--- START ---

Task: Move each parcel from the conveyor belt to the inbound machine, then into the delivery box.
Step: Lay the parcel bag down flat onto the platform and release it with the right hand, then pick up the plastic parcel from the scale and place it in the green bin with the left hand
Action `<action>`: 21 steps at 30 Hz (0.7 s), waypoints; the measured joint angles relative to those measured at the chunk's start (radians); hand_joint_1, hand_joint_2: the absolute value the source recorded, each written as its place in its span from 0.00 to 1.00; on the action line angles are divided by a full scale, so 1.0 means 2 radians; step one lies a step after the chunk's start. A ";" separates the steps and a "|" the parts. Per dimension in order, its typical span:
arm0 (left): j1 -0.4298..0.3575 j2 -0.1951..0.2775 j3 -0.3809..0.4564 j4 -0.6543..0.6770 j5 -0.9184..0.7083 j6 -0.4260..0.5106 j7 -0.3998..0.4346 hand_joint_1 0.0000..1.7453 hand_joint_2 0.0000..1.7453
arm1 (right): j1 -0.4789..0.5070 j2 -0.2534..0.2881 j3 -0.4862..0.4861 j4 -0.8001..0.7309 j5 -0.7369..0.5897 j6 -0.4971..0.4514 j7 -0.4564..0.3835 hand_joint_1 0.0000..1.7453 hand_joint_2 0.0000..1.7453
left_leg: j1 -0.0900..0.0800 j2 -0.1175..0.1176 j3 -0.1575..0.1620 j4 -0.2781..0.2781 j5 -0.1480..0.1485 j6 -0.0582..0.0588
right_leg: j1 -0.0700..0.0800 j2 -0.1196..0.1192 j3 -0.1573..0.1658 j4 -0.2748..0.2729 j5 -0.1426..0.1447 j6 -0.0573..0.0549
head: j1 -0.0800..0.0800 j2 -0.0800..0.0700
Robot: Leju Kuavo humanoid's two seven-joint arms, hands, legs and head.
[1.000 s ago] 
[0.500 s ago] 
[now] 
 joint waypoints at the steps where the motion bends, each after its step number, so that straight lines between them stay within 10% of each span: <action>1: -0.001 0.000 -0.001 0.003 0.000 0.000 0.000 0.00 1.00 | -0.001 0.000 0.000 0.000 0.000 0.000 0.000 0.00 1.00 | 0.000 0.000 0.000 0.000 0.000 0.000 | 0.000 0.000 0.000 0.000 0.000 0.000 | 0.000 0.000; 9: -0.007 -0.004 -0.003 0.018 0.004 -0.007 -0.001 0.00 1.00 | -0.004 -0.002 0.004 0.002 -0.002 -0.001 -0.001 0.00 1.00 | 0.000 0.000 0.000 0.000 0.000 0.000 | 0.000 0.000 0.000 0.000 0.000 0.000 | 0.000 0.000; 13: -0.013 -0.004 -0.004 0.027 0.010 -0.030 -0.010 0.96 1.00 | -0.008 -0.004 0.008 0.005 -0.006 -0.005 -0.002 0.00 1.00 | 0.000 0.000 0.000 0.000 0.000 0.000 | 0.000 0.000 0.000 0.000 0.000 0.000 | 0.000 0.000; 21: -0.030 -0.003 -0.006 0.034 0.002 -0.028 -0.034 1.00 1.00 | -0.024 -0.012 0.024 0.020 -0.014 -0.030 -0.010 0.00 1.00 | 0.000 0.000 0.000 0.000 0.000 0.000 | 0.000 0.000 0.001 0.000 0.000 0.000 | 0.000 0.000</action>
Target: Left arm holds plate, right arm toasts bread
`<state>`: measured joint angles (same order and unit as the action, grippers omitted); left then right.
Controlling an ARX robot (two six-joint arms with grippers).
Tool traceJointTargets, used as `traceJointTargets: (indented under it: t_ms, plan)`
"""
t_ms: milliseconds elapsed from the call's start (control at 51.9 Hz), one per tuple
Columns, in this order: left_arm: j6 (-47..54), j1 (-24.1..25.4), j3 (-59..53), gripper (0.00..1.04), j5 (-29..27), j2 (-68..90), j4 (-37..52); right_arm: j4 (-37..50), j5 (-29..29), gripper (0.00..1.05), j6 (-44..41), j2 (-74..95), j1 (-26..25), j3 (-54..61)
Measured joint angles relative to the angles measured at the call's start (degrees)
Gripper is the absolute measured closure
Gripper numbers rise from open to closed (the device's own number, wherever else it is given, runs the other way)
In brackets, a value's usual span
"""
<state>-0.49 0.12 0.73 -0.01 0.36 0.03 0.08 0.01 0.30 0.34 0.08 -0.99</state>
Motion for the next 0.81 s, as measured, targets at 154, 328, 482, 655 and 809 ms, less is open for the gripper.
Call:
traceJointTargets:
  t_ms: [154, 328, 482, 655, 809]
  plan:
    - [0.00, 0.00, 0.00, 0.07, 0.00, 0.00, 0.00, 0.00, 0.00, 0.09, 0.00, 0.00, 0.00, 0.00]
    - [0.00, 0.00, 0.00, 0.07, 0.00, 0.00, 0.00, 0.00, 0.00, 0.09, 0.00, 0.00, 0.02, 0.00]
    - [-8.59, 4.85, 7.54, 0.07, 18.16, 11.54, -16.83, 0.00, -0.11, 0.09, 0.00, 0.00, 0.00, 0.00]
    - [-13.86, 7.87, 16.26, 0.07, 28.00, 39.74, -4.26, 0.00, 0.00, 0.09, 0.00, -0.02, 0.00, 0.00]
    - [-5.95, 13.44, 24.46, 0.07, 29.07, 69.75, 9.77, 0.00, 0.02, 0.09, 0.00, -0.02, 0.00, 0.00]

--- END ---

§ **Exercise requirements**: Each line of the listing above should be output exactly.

§ **Solution to this exercise**:
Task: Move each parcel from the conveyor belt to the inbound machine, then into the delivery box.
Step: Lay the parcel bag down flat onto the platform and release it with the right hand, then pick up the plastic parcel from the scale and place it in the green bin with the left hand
Action `<action>`: 21 steps at 30 Hz (0.7 s), waypoints; the measured joint angles relative to those measured at the chunk's start (radians); hand_joint_1, hand_joint_2: the absolute value the source recorded, each written as its place in its span from 0.00 to 1.00; on the action line angles are divided by a full scale, so 1.0 means 2 radians; step one lies a step after the chunk's start. A ";" separates the steps and a "|" the parts. Per dimension in order, its typical span:
arm0 (left): j1 -0.4298..0.3575 j2 -0.1951..0.2775 j3 -0.3809..0.4564 j4 -0.6543..0.6770 j5 -0.9184..0.7083 j6 -0.4260..0.5106 j7 -0.3998..0.4346 hand_joint_1 0.0000..1.7453 hand_joint_2 0.0000..1.7453
arm1 (right): j1 -0.4789..0.5070 j2 -0.2534..0.2881 j3 -0.4862..0.4861 j4 -0.8001..0.7309 j5 -0.7369..0.5897 j6 -0.4971..0.4514 j7 -0.4564..0.3835 hand_joint_1 0.0000..1.7453 hand_joint_2 0.0000..1.7453
left_leg: j1 -0.0900..0.0800 j2 -0.1175..0.1176 j3 -0.1575..0.1620 j4 -0.2781..0.2781 j5 -0.1480..0.1485 j6 -0.0582..0.0588
right_leg: j1 -0.0700..0.0800 j2 -0.1196..0.1192 j3 -0.1573..0.1658 j4 -0.2748..0.2729 j5 -0.1426..0.1447 j6 -0.0573..0.0549
head: j1 -0.0800..0.0800 j2 -0.0800..0.0700
Robot: Leju Kuavo humanoid's two seven-joint arms, hands, legs and head.
[1.000 s ago] 
[0.500 s ago] 
[now] 
 joint waypoints at the steps where the motion bends, each after its step number, so that straight lines between them stay within 10% of each span: <action>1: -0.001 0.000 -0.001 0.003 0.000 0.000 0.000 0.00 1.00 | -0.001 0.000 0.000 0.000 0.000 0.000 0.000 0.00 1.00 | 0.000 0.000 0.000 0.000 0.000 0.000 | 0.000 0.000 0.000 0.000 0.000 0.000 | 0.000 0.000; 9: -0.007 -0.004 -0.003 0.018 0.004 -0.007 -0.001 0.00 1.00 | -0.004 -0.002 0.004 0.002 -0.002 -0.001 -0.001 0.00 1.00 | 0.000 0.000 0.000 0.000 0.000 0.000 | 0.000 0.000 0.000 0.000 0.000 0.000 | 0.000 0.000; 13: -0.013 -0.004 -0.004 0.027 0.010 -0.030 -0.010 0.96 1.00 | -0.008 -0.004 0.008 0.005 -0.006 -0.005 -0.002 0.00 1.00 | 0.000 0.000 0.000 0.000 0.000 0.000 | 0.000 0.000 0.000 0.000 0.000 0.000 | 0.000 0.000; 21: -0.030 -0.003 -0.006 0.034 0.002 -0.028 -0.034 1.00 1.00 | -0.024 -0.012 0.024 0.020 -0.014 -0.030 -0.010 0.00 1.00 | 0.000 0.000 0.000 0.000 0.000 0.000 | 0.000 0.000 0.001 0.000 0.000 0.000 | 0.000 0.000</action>
Target: Left arm holds plate, right arm toasts bread
`<state>`: measured joint angles (same order and unit as the action, grippers omitted); left then right.
Controlling an ARX robot (two six-joint arms with grippers).
Tool traceJointTargets, used as `traceJointTargets: (indented under it: t_ms, plan)`
"""
t_ms: milliseconds elapsed from the call's start (control at 51.9 Hz), one per tuple
Columns, in this order: left_arm: j6 (-47..54), j1 (-24.1..25.4), j3 (-59..53), gripper (0.00..1.04), j5 (-29..27), j2 (-68..90), j4 (-37..52); right_arm: j4 (-37..50), j5 (-29..29), gripper (0.00..1.05), j6 (-44..41), j2 (-74..95), j1 (-26..25), j3 (-54..61)
Measured joint angles relative to the angles measured at the call's start (degrees)
Gripper is the absolute measured closure
Gripper numbers rise from open to closed (the device's own number, wherever else it is given, runs the other way)
In brackets, a value's usual span
"""
<state>-0.49 0.12 0.73 -0.01 0.36 0.03 0.08 0.01 0.30 0.34 0.08 -0.99</state>
Motion for the next 0.81 s, as measured, targets at 154, 328, 482, 655 and 809 ms, less is open for the gripper.
Call:
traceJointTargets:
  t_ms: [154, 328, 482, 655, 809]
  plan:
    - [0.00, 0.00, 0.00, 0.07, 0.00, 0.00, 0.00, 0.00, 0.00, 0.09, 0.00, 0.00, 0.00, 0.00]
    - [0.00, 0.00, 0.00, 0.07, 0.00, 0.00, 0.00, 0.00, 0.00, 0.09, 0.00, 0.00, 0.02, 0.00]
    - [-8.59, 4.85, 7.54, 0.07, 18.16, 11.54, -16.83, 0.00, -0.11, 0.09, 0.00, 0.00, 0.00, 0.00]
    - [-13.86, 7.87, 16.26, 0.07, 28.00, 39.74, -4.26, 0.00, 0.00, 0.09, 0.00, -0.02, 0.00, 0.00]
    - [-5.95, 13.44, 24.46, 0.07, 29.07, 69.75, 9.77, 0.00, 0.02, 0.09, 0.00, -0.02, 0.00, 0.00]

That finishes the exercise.